> **Task to complete**
Reproduce the records below in their entirety, exactly as shown.

=== Begin Enclosure ===

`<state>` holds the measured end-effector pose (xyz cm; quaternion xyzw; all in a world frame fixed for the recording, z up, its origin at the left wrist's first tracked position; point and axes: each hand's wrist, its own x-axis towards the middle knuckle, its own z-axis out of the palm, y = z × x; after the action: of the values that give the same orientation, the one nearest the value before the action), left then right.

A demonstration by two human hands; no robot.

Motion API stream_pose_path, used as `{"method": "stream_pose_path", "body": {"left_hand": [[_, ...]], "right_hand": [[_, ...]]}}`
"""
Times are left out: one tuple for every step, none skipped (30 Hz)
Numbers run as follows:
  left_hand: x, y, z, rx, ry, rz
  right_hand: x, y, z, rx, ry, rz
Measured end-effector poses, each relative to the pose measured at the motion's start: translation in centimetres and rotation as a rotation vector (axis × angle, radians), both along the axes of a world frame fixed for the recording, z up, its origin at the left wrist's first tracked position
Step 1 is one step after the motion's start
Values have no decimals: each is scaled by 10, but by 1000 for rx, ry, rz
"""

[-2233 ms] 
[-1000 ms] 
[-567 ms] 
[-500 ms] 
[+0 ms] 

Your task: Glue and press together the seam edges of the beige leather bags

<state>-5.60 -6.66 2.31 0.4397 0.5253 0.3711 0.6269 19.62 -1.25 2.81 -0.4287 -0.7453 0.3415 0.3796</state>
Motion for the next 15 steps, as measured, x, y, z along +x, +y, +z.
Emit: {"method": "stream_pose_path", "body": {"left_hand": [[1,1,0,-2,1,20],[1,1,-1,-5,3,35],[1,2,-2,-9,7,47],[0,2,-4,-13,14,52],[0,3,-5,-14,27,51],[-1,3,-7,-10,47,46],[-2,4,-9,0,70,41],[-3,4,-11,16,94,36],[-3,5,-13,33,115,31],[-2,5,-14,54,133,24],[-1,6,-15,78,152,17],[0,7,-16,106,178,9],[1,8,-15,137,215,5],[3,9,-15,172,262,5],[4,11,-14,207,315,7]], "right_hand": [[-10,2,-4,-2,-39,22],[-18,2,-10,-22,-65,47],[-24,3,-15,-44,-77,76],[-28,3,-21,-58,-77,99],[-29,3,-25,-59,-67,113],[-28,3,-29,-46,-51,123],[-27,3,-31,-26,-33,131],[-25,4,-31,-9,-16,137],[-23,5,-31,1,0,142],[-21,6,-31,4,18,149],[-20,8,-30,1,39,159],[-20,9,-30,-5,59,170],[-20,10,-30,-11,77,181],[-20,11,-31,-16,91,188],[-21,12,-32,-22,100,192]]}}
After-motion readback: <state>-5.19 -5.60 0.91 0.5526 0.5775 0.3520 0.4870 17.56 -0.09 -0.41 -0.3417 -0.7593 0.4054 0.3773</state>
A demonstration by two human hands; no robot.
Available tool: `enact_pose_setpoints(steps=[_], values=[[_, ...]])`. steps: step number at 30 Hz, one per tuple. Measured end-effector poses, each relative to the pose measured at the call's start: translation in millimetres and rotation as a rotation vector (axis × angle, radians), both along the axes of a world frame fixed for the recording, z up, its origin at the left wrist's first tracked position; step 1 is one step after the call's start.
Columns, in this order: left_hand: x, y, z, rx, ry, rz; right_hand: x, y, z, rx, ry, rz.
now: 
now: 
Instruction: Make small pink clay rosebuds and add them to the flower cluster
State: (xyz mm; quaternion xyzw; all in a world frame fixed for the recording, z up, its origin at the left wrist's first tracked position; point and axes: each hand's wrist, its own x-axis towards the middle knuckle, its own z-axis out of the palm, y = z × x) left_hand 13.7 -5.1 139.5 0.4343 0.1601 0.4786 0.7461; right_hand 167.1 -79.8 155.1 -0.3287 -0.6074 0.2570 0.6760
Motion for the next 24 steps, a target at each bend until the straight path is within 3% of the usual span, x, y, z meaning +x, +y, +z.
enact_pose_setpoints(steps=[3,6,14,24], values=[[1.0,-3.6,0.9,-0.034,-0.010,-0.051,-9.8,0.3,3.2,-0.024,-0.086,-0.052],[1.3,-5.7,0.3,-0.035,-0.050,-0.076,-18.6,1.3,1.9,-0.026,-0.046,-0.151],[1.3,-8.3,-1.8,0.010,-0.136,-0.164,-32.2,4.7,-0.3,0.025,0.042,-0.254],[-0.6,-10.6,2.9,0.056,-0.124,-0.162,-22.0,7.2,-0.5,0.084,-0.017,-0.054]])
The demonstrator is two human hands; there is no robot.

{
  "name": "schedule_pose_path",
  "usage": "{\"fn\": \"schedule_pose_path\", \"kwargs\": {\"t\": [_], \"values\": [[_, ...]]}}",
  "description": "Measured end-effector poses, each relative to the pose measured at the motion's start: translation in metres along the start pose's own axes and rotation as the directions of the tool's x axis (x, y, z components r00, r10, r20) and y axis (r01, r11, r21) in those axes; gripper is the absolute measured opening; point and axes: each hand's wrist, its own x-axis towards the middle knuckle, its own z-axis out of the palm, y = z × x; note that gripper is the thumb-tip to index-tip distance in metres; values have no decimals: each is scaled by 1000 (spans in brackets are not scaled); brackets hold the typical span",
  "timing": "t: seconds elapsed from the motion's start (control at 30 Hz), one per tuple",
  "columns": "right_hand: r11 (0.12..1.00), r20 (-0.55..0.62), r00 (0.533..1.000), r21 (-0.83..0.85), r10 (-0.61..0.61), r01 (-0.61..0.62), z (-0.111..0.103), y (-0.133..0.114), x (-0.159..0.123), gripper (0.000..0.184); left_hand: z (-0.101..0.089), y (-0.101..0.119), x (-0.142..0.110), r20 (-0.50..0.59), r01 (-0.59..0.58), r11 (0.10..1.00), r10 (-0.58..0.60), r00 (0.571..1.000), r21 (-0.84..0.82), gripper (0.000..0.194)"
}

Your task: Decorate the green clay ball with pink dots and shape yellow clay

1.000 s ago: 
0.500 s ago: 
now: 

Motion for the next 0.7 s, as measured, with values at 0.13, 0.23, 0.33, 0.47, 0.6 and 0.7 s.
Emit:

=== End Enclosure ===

> **Worked solution**
`<state>` holds the measured end-effector pose (xyz cm; quaternion xyzw; all in a world frame fixed for the recording, z up, its origin at the left wrist's first tracked position; point and axes: each hand's wrist, its own x-axis towards the middle knuckle, its own z-axis out of the palm, y = z × x; after the action: of the values that give the same orientation, the one nearest the value before the action), left then right.

A demonstration by two human hands; no robot.

Motion API stream_pose_path, used as `{"method": "stream_pose_path", "body": {"left_hand": [[_, ...]], "right_hand": [[_, ...]]}}`
"""
Times are left out: one tuple for every step, none skipped (30 Hz)
Numbers run as follows:
  left_hand: x, y, z, rx, ry, rz
  right_hand: x, y, z, rx, ry, rz
Measured end-effector poses, each relative to the pose measured at the motion's start: translation in centimetres and rotation as a rotation vector (axis × angle, radians), both along the axes of a world frame fixed for the recording, z up, its origin at the left wrist's first tracked position
Step 1 is one step after the motion's start
Values have no decimals: each is scaled by 10, but by 1000 for rx, ry, rz
"""

[-2233 ms] 
[-1000 ms] 
[-567 ms] 
[-500 ms] 
[+0 ms] 

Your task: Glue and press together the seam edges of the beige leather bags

<state>-5.60 -6.66 2.31 0.4397 0.5253 0.3711 0.6269 19.62 -1.25 2.81 -0.4287 -0.7453 0.3415 0.3796</state>
Motion for the next 15 steps, as measured, x, y, z along +x, +y, +z.
Emit: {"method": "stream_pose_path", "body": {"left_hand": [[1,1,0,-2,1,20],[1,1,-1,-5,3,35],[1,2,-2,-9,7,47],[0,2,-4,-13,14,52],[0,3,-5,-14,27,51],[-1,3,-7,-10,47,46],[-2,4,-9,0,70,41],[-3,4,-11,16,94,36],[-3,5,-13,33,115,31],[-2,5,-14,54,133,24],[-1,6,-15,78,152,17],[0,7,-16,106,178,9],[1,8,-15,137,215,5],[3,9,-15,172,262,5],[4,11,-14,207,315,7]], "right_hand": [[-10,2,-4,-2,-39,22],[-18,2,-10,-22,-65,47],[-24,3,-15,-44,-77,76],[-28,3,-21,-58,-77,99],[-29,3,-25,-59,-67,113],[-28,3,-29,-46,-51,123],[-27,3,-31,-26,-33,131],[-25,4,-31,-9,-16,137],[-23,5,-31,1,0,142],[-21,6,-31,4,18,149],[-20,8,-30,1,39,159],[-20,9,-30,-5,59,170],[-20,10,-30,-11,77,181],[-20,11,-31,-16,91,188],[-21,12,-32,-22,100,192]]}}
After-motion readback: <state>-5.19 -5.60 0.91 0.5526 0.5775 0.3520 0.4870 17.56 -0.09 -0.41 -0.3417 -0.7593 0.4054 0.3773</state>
A demonstration by two human hands; no robot.
Available tool: `enact_pose_setpoints(steps=[_], values=[[_, ...]])`. steps: step number at 30 Hz, one per tuple. Measured end-effector poses, each relative to the pose measured at the call's start: translation in millimetres and rotation as a rotation vector (axis × angle, radians), both along the axes of a world frame fixed for the recording, z up, its origin at the left wrist's first tracked position; step 1 is one step after the call's start.
Columns, in this order: left_hand: x, y, z, rx, ry, rz; right_hand: x, y, z, rx, ry, rz.
now: 
now: 
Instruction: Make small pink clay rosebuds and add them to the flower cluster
State: (xyz mm; quaternion xyzw; all in a world frame fixed for the recording, z up, its origin at the left wrist's first tracked position; point and axes: each hand's wrist, its own x-axis towards the middle knuckle, its own z-axis out of the palm, y = z × x) left_hand 13.7 -5.1 139.5 0.4343 0.1601 0.4786 0.7461; right_hand 167.1 -79.8 155.1 -0.3287 -0.6074 0.2570 0.6760
Motion for the next 24 steps, a target at each bend until the straight path is within 3% of the usual span, x, y, z meaning +x, +y, +z.
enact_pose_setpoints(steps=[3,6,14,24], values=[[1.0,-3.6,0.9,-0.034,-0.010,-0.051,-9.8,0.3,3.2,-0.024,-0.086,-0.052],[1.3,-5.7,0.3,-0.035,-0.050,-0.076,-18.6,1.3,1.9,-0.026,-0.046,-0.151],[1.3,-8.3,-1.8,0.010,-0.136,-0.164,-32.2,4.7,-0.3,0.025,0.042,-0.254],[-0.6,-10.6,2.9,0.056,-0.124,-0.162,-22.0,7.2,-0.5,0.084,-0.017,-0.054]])
The demonstrator is two human hands; there is no robot.

{
  "name": "schedule_pose_path",
  "usage": "{\"fn\": \"schedule_pose_path\", \"kwargs\": {\"t\": [_], \"values\": [[_, ...]]}}",
  "description": "Measured end-effector poses, each relative to the pose measured at the motion's start: translation in metres along the start pose's own axes and rotation as the directions of the tool's x axis (x, y, z components r00, r10, r20) and y axis (r01, r11, r21) in those axes; gripper is the absolute measured opening; point and axes: each hand's wrist, its own x-axis towards the middle knuckle, its own z-axis out of the palm, y = z × x; note that gripper is the thumb-tip to index-tip distance in metres; values have no decimals: each is scaled by 1000 (spans in brackets are not scaled); brackets hold the typical span",
  "timing": "t: seconds elapsed from the motion's start (control at 30 Hz), one per tuple",
  "columns": "right_hand: r11 (0.12..1.00), r20 (-0.55..0.62), r00 (0.533..1.000), r21 (-0.83..0.85), r10 (-0.61..0.61), r01 (-0.61..0.62), z (-0.111..0.103), y (-0.133..0.114), x (-0.159..0.123), gripper (0.000..0.184); left_hand: z (-0.101..0.089), y (-0.101..0.119), x (-0.142..0.110), r20 (-0.50..0.59), r01 (-0.59..0.58), r11 (0.10..1.00), r10 (-0.58..0.60), r00 (0.571..1.000), r21 (-0.84..0.82), gripper (0.000..0.194)"
}

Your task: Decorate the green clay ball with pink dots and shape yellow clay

1.000 s ago: 
0.500 s ago: 
now: 

Motion for the next 0.7 s, as measured, with values at 0.13, 0.23, 0.33, 0.47, 0.6 and 0.7 s.
Emit:

No further output is needed for this exercise.